In this talk, we will cover 4 human-centered perspectives in the ML development process, along with methods and systems, to empower humans to maximize the ultimate impact of their ML-based applications. In particular, we will cover:
- Developer tools for ML that allow a wider range of people to create intelligent applications, even on mobile devices.
- Learning to optimize the performance and power of ML models on a wide range of hardware backends and mobile devices.
- Closing the gap between the loss function we optimize in ML and the product metrics we really want to optimize.
- Helping humans understand why ML models make each prediction, when these models will break, and how to improve them.
Bio: Carlos Guestrin is the Amazon Professor of Machine Learning at the Computer Science & Engineering Department of the University of Washington. He is also the Senior Director of Machine Learning and AI at Apple, after the acquisition of Turi, Inc. (formerly GraphLab and Dato), a company Carlos co-founded, which developed a platform for developers and data scientist to build and deploy intelligent applications. His team also released a number of popular open-source projects, including XGBoost, MXNet, TVM, Turi Create, LIME, GraphLab/PowerGraph, SFrame, and GraphChi. His previous positions include the Finmeccanica Associate Professor at Carnegie Mellon University and senior researcher at the Intel Research Lab in Berkeley. Carlos received his MSc and PhD in Computer Science from Stanford University, and a Mechatronics Engineer degree from the University of Sao Paulo, Brazil. Carlos’ work received awards at a number of conferences and journals: KDD, IPSN, VLDB, NIPS, UAI, ICML, AISTATS, JAIR, ACL, and JWRPM. He is also a recipient of the ONR Young Investigator Award, NSF Career Award , Alfred P. Sloan Fellowship, and IBM Faculty Fellowship. Carlos was named one of the 2008 ‘Brilliant 10’ by Popular Science Magazine, received the IJCAI Computers and Thought Award and the Presidential Early Career Award for Scientists and Engineers (PECASE).
SIGMOBILE Test-of-Time Paper Award
Patrick Murphy, Ashutosh Sabharwal, and Behnaam Aazhang
European Signal Processing Conference, 2006.
WARP was a groundbreaking open-source specialized hardware platform for high-performance wireless research. As one of the very few university hardware projects that moved outside the university, WARP has served as an experimental enabler for hundreds of ideas, which otherwise would have hardly been demonstrated, due to code base limitations and the large cost of wireless platforms capable of supporting high-end research. In the process, WARP was instrumental in changing the way the SIGMOBILE wireless community did research – strong experimental evidence versus oversimplified simulations.

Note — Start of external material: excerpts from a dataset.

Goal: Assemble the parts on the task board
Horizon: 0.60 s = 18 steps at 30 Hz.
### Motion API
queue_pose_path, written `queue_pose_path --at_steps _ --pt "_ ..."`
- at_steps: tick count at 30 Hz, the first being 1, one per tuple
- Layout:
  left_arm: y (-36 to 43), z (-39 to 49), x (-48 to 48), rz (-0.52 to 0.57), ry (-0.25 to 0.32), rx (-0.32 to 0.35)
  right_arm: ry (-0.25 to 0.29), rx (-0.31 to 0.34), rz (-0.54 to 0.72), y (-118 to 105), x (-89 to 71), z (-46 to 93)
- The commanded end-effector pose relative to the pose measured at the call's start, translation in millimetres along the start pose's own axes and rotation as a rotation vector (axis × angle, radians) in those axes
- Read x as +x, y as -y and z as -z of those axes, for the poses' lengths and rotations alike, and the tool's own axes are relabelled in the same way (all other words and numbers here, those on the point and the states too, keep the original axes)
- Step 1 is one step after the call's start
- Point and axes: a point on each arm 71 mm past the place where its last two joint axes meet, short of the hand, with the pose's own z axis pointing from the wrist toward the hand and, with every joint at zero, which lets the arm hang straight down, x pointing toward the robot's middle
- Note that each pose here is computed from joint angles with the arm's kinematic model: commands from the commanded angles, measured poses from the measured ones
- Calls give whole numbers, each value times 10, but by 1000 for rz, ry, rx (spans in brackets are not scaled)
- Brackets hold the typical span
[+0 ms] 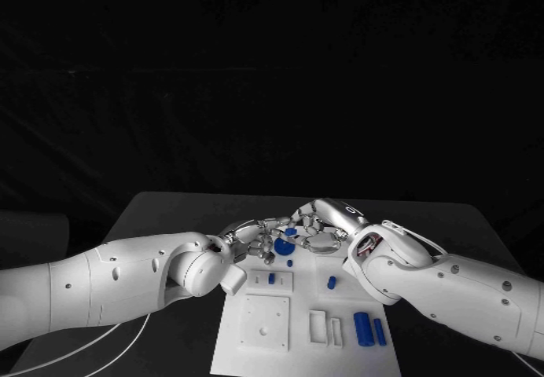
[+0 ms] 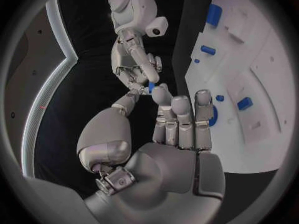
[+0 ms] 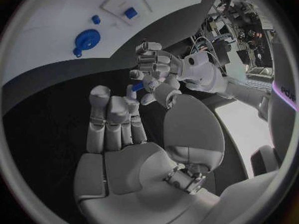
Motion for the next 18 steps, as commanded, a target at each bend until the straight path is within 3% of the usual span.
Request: queue_pose_path --at_steps 1,18 --pt "-5 6 20 -27 -52 3 -36 -32 -23 -17 16 15" --pt "-45 35 -51 -63 -107 -11 -122 -62 -57 2 41 77"
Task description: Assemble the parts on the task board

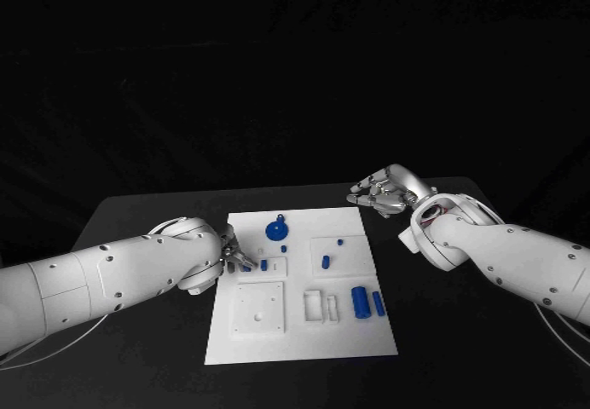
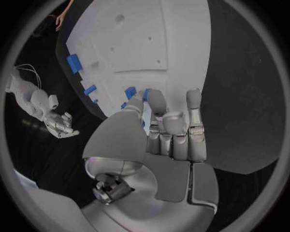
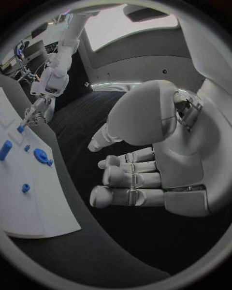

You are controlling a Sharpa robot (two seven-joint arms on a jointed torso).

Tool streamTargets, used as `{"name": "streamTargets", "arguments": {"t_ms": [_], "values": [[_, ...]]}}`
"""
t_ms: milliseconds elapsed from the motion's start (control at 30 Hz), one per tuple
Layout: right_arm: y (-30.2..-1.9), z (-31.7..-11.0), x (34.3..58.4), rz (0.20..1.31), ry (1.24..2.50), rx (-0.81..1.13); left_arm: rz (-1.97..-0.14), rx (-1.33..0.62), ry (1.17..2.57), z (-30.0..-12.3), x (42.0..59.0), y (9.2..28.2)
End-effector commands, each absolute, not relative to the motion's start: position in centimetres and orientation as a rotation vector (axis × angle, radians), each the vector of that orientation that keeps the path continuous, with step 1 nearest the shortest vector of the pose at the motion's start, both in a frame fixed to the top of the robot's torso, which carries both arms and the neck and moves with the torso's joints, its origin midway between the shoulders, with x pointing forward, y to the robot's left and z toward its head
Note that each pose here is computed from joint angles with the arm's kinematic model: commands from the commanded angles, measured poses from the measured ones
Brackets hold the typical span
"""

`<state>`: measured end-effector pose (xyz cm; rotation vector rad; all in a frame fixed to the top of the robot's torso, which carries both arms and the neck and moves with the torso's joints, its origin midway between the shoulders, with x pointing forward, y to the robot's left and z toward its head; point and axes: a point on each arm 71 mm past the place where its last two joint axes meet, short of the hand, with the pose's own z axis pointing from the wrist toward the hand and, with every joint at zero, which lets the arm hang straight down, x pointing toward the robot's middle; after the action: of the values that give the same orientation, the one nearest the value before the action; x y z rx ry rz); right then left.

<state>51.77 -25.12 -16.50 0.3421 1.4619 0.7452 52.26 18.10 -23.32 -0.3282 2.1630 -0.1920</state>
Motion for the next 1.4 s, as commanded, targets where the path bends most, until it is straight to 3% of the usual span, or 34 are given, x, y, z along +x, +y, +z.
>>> {"name": "streamTargets", "arguments": {"t_ms": [33,1400], "values": [[-24.98,-16.49,51.72,0.755,1.465,0.331,-0.195,-0.309,2.185,-23.52,52.11,17.80],[-24.97,-16.52,51.73,0.756,1.467,0.329,-0.181,-0.300,2.160,-23.40,52.50,18.15]]}}
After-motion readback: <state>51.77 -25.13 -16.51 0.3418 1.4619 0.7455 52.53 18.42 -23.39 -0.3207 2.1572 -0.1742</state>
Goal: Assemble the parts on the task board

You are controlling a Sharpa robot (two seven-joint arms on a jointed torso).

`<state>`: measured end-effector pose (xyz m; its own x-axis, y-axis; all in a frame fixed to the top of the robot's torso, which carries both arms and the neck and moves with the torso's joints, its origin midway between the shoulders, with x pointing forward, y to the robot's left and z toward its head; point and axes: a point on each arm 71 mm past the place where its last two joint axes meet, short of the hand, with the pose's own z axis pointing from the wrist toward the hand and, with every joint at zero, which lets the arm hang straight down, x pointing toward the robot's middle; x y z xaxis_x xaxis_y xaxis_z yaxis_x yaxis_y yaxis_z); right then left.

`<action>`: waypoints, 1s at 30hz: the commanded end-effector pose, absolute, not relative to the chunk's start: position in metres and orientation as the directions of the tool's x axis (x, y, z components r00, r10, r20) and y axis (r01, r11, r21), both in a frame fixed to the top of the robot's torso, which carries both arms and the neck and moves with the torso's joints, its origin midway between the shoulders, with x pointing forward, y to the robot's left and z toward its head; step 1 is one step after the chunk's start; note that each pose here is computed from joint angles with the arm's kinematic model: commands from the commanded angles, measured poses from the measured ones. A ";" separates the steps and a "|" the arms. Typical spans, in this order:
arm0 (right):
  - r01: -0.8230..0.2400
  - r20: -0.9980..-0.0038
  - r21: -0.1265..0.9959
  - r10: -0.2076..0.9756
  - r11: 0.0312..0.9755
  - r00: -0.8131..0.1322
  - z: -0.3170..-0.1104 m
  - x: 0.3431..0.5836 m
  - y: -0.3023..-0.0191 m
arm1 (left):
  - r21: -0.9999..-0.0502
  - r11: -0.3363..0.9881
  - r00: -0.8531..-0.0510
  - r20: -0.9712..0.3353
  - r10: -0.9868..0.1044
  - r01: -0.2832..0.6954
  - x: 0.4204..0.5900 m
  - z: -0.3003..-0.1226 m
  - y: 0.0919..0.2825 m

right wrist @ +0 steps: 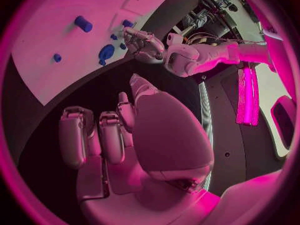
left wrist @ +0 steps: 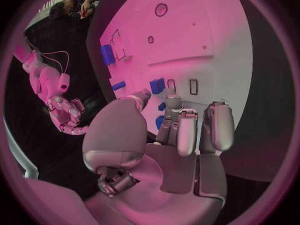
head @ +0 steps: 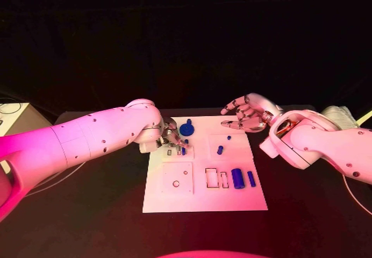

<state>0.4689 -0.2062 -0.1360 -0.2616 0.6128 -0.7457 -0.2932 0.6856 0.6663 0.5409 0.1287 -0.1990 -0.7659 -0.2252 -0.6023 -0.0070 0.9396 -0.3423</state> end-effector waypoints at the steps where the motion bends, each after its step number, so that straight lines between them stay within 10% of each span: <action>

Sensing meets mobile social networks: the design, implementation and evaluation of the CenceMe application
Emiliano Miluzzo, Nicholas D. Lane, Kristof Fodor, Ronald Peterson, Hong Lu, Mirco Musolesi, Shane B. Eisenman, Xiao Zheng, and Andrew T. Campbell
ACM SenSys, 2008.
CenceMe was the first paper to demonstrate how smartphones can be used to derive rich behavioral insights continuously from onboard sensors. Since its publication, the work has inspired a huge body of research and commercial endeavors that has continued to increase the breadth and depth of personal sensing. Some of the activity inference methods that are now common in smartphone operating systems can be traced back to the original CenceMe system.